*Exercise objective*
I need all of the entries printed exactly.

*Material shown*

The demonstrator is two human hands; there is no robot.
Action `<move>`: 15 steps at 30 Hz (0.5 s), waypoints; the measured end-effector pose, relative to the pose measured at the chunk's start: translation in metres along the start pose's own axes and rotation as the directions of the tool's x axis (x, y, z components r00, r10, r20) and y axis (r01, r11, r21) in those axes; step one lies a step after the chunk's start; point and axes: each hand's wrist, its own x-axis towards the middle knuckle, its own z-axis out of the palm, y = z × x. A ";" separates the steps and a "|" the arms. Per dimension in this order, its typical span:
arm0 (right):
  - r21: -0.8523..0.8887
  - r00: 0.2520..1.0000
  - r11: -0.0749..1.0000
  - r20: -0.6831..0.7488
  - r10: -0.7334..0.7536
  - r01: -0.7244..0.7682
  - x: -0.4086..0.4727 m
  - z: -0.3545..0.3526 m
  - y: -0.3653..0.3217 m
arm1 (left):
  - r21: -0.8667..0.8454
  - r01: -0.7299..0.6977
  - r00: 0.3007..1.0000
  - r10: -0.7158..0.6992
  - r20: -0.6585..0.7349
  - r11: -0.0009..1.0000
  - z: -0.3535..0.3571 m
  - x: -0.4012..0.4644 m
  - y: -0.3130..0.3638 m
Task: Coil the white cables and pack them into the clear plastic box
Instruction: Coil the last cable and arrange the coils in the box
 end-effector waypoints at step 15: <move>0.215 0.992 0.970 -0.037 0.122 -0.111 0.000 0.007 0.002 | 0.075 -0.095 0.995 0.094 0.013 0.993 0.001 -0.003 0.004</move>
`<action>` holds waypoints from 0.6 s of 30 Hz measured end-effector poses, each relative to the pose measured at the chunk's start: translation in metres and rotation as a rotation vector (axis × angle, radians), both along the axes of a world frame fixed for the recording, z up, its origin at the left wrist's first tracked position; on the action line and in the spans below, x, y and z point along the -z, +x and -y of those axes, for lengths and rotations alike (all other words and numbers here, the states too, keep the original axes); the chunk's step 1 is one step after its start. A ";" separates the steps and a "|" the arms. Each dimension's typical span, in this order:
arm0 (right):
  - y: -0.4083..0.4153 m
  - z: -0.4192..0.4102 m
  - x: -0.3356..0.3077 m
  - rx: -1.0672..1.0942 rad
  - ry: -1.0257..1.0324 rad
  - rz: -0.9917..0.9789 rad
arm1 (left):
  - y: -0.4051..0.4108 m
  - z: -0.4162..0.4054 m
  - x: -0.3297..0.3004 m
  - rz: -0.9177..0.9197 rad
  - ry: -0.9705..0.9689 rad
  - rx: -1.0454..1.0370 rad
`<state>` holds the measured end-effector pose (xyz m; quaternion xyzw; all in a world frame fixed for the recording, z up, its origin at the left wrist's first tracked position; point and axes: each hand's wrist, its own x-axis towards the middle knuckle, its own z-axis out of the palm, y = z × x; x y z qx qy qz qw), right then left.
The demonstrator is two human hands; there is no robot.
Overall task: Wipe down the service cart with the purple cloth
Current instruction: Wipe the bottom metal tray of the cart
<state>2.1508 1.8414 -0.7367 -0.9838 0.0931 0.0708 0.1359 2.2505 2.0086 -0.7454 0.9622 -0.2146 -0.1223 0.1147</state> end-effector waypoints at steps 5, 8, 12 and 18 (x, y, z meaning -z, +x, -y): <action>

*Answer space*
The demonstrator is two human hands; there is no robot.
Action `<move>`: 15 steps at 30 Hz (0.5 s), waypoints; the measured end-effector pose, relative to the pose measured at the chunk's start: translation in metres along the start pose's own axes and rotation as the directions of the tool's x axis (x, y, z components r00, r10, r20) and y axis (r01, r11, r21) in those axes; step one lies a step after the chunk's start; point and axes: each hand's wrist, its own x-axis towards the middle knuckle, its own z-axis out of the palm, y = z × x. A ";" separates the steps and a "|" the arms. Per dimension in this order, its typical span:
arm0 (right):
  - r21: -0.8523..0.8887
  - r00: 0.2520..1.0000
  - r11: -0.0749..1.0000
  - r20: -0.6831..0.7488
  - r10: -0.7334..0.7536
  - r01: -0.7244..0.7682
  - x: -0.4086..0.4727 m
  - z: -0.3545..0.3526 m
  - y: -0.3653..0.3217 m
arm1 (left):
  - r21: -0.8667..0.8454
  - r01: -0.7299..0.6977
  - r00: 0.3007..1.0000
  - r10: -0.7158..0.6992
  - r20: -0.6585..0.7349
  - r11: -0.0009..1.0000
  - z: -0.3535..0.3571 m
  - x: -0.4012..0.4644 m
  - y: -0.3130..0.3638 m
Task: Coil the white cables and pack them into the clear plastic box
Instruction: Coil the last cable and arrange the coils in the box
 end-effector waypoints at step 15: <move>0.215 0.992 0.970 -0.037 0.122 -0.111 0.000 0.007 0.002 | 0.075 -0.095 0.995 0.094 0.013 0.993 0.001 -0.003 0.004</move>
`<action>` holds waypoints from 0.6 s of 30 Hz measured end-effector poses, each relative to the pose measured at the chunk's start: translation in metres and rotation as a rotation vector (axis × angle, radians), both along the axes of a world frame fixed for the recording, z up, its origin at the left wrist's first tracked position; on the action line and in the spans below, x, y and z point along the -z, +x and -y of those axes, for lengths and rotations alike (all other words and numbers here, the states too, keep the original axes); the chunk's step 1 is one step after its start. A ";" separates the steps and a "|" the arms. Each dimension's typical span, in this order:
arm0 (right):
  - y: -0.4083..0.4153 m
  - z: -0.4192..0.4102 m
  - x: -0.3356..0.3077 m
  - rx: -1.0672..1.0942 rad
  - ry: -1.0257..1.0324 rad
  - rz: -0.9917..0.9789 rad
arm1 (left):
  - y: -0.4051..0.4108 m
  - z: -0.4162..0.4054 m
  - x: -0.3297..0.3004 m
  - rz: -0.9177..0.9197 rad
  - ry: -0.9705..0.9689 rad
  - rx: -1.0454..1.0370 rad
`<state>` holds the measured end-effector pose (xyz m; quaternion xyzw; all in a world frame fixed for the recording, z up, its origin at the left wrist's first tracked position; point and axes: each hand's wrist, its own x-axis towards the middle knuckle, its own z-axis out of the palm, y = z × x; x y z qx qy qz qw), right then left.
The demonstrator is two human hands; there is no robot.
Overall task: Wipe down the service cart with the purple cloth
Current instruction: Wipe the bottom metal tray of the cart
<state>2.1508 1.8414 -0.7367 -0.9838 0.0931 0.0708 0.1359 2.2505 2.0086 -0.7454 0.9622 -0.2146 -0.1223 0.1147</state> end-effector waypoints at steps 5, 8, 12 and 18 (x, y, z meaning -z, +x, -y): <action>

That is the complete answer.